Why is the third level door to the Wilson Commons tunnel locked? Why is Georgen locked? Why is LeChase locked? Why are the side doors to Gavett and Harkness locked?

It’s incredible to me that with all the big key carrying managers and Public Safety officers on this campus, essential doors still manage to be forever closed. Why bother shoveling a path to the WilCo tunnel door if it’s a dead end more often than not? It’s almost like they want me to walk up to it and realize I can’t get in, so that I have to walk all the way back around to another door, just to spite me personally.

Clearly, I like to joke around about this topic, but rerouting around these locked doors over the past few weeks has me thinking about the way physically disabled students go about their days.

As an able-bodied student, this extra walking is a minor disruption to me at best, and fuel for my endless spite at worst. But this isn’t the case for the hundreds of disabled people who will have to reroute to adjust for key carriers’ laziness and neglect. 

Locked doors cause unnecessary hardships for disabled students.

Honestly, recalling the myriad ways the University fails disabled students, I shouldn’t be surprised. 

Remember when Wilson Commons wasn’t up to ADA standards because the second floor entrance had a ramp outside, showing that the path was for people with physical disabilities, but then had no stair-less way to get from the entrance to Hirst Lounge, or the elevator? 

That was only fixed last year after years of students complaining. Hilariously enough, the newly added elevator is frequently out of order (including as I write this article), rendering it useless and difficult to rely on. The common theme here seems to be a lack of both reliability and accountability.

Speaking of Wilson Commons, that ramp outside is unusable during bad snow (which, in Rochester, might as well be daily) due to a lack of prioritization from the school. It was seen last year covered in a sheet of ice, even though other staircases that are only available to able-bodied students are regularly salted and cleared. With all the resources available to this institution, how radical of an idea is it to believe that one of the most essential commons buildings should be consistently accessible to the entire student body? Able-bodied students can shuffle up and down snow-covered stairs, but people in wheelchairs cannot roll their chairs safely down a sheet of ice.

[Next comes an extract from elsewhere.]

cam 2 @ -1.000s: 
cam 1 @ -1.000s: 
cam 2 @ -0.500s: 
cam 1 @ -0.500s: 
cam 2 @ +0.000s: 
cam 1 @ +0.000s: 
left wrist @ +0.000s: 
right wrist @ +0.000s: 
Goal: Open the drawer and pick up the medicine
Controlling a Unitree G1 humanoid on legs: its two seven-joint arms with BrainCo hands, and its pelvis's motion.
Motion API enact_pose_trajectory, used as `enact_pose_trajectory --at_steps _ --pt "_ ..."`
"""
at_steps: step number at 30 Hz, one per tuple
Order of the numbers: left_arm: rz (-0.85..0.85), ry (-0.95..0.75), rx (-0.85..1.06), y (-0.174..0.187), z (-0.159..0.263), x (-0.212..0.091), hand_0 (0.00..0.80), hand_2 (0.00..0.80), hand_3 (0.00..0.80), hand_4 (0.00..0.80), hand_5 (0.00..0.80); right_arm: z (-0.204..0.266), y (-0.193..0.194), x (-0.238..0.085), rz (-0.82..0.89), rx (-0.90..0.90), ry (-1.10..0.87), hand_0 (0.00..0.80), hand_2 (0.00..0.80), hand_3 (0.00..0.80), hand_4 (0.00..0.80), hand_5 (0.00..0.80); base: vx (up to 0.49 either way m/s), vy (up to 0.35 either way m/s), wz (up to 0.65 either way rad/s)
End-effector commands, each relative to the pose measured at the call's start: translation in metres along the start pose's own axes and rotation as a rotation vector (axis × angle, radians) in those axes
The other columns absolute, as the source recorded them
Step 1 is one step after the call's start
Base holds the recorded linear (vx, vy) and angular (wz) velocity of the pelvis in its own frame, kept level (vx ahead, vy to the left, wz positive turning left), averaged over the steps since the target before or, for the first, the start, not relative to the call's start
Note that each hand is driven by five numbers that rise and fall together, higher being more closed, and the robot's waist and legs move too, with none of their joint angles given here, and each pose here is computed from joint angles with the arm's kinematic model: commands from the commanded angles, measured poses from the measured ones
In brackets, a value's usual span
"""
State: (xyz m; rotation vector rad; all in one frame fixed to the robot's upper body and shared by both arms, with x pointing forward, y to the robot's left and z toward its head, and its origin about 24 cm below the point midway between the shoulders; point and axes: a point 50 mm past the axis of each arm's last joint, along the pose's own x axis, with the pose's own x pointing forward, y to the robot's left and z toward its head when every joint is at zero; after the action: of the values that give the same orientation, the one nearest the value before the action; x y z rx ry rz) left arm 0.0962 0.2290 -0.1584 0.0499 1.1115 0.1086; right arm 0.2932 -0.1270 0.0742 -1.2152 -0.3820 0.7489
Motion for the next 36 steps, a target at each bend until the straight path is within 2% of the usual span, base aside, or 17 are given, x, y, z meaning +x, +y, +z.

Then there’s the elevators — so slow and unreliably functional, they might as well not exist. College students have busy and demanding schedules, and their ability to climb stairs shouldn’t be a deciding factor when it comes to their day-to-day success. High traffic elevators such as the ones in Wilson Commons and Genesee are — once again — so frequently out of order they can’t be relied on. But for some students, there are no alternatives, and these modes of transportation have to be relied on. 

My freshman year, two people on the seventh floor of our building had to use the elevator, but it was out of service. One was chronically disabled, the other only temporarily, with a sprained ankle. They had to be carried down seven flights of stairs. If two of my hallmates hadn’t been willing and able to help, what were they supposed to do? 

People will make excuses for the University, implying that UR has better things to spend their time and money on than shooting higher than the bare minimum of ADA compliance. They’ll argue that nothing is ever perfect for disenfranchised groups, so take what you can get. These people are ableists. 

As much as I personally am just annoyed by these issues, I should be using that annoyance to amplify the voices of those the University refuses to hear. Why have these issues persisted for so many years over so many campus locations? Because we have a culture of negligence, encompassing everything from locked doors to simultaneously unusable and essential elevators.